== GOAL OF THE EXERCISE ==
The records below are to be restated word for word, with every picture left out.

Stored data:

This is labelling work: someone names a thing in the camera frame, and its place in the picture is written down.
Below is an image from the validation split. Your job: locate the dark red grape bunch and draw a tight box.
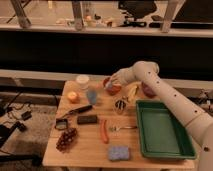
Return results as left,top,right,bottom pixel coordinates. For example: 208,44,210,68
56,128,77,152

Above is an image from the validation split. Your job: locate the yellow banana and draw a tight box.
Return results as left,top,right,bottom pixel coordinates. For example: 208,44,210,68
125,85,138,103

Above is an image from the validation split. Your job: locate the green plastic tray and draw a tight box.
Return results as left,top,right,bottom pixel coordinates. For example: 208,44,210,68
136,100,196,160

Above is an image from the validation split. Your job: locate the dark red bowl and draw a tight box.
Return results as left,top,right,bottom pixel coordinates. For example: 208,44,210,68
141,83,156,98

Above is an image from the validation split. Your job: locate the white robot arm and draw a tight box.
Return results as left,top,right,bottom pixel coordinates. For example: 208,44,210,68
110,61,213,171

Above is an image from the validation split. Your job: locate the small striped cup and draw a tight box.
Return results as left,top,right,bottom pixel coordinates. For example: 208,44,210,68
115,100,126,114

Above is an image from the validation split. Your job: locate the small black framed container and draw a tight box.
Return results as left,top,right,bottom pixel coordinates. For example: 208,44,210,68
55,119,68,130

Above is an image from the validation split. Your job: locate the black rectangular block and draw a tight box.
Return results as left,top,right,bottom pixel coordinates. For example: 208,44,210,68
77,115,98,125

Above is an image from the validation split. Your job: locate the wooden table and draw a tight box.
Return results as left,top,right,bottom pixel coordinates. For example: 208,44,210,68
43,81,194,171

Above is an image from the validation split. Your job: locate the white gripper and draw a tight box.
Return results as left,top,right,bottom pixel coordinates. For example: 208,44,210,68
110,68,135,85

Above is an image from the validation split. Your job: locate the blue sponge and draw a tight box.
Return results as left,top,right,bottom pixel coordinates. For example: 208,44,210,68
108,146,130,161

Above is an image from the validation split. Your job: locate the orange fruit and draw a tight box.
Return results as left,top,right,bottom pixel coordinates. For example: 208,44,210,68
67,91,79,103

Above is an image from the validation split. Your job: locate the metal fork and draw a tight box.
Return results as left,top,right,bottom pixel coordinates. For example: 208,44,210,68
109,126,137,132

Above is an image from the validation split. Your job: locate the white plastic cup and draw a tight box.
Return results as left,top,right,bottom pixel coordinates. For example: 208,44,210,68
76,75,90,90

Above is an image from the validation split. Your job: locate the black handled knife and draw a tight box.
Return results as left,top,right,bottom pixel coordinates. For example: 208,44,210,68
61,105,93,118

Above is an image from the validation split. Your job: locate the orange carrot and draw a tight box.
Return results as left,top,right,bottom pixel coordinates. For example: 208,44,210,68
100,120,109,144

== SOLUTION FOR THIS PROBLEM ==
This is labelling work: someone names a thing in the camera frame, and its place in the picture is written down.
Below is an image from the validation split. Your job: locate the dark red grape bunch and draw a tight box.
Return results as left,top,right,bottom pixel coordinates. For example: 208,44,210,68
56,128,77,152

Above is an image from the validation split. Your job: locate the yellow banana and draw a tight box.
Return results as left,top,right,bottom pixel coordinates. For example: 208,44,210,68
125,85,138,103

Above is an image from the validation split. Your job: locate the green plastic tray and draw a tight box.
Return results as left,top,right,bottom pixel coordinates. For example: 208,44,210,68
136,100,196,160

Above is an image from the validation split. Your job: locate the dark red bowl and draw a tight box.
Return results as left,top,right,bottom pixel coordinates. For example: 208,44,210,68
141,83,156,98

Above is an image from the validation split. Your job: locate the white robot arm and draw a tight box.
Return results as left,top,right,bottom pixel coordinates. For example: 208,44,210,68
110,61,213,171

Above is an image from the validation split. Your job: locate the small striped cup and draw a tight box.
Return results as left,top,right,bottom pixel coordinates. For example: 208,44,210,68
115,100,126,114

Above is an image from the validation split. Your job: locate the small black framed container and draw a tight box.
Return results as left,top,right,bottom pixel coordinates. For example: 208,44,210,68
55,119,68,130

Above is an image from the validation split. Your job: locate the black rectangular block and draw a tight box.
Return results as left,top,right,bottom pixel coordinates. For example: 208,44,210,68
77,115,98,125

Above is an image from the validation split. Your job: locate the wooden table and draw a tight box.
Return results as left,top,right,bottom pixel coordinates. For example: 208,44,210,68
43,81,194,171

Above is an image from the validation split. Your job: locate the white gripper and draw a tight box.
Return results as left,top,right,bottom pixel coordinates. For example: 208,44,210,68
110,68,135,85

Above is an image from the validation split. Your job: locate the blue sponge and draw a tight box.
Return results as left,top,right,bottom pixel coordinates. For example: 208,44,210,68
108,146,130,161

Above is an image from the validation split. Your job: locate the orange fruit and draw a tight box.
Return results as left,top,right,bottom pixel coordinates. For example: 208,44,210,68
67,91,79,103

Above is an image from the validation split. Your job: locate the metal fork and draw a tight box.
Return results as left,top,right,bottom pixel coordinates. For example: 208,44,210,68
109,126,137,132

Above is an image from the validation split. Your job: locate the white plastic cup and draw a tight box.
Return results as left,top,right,bottom pixel coordinates. For example: 208,44,210,68
76,75,90,90

Above is an image from the validation split. Your job: locate the black handled knife and draw a tight box.
Return results as left,top,right,bottom pixel coordinates. For example: 208,44,210,68
61,105,93,118

Above is an image from the validation split. Your job: locate the orange carrot and draw a tight box.
Return results as left,top,right,bottom pixel coordinates. For example: 208,44,210,68
100,120,109,144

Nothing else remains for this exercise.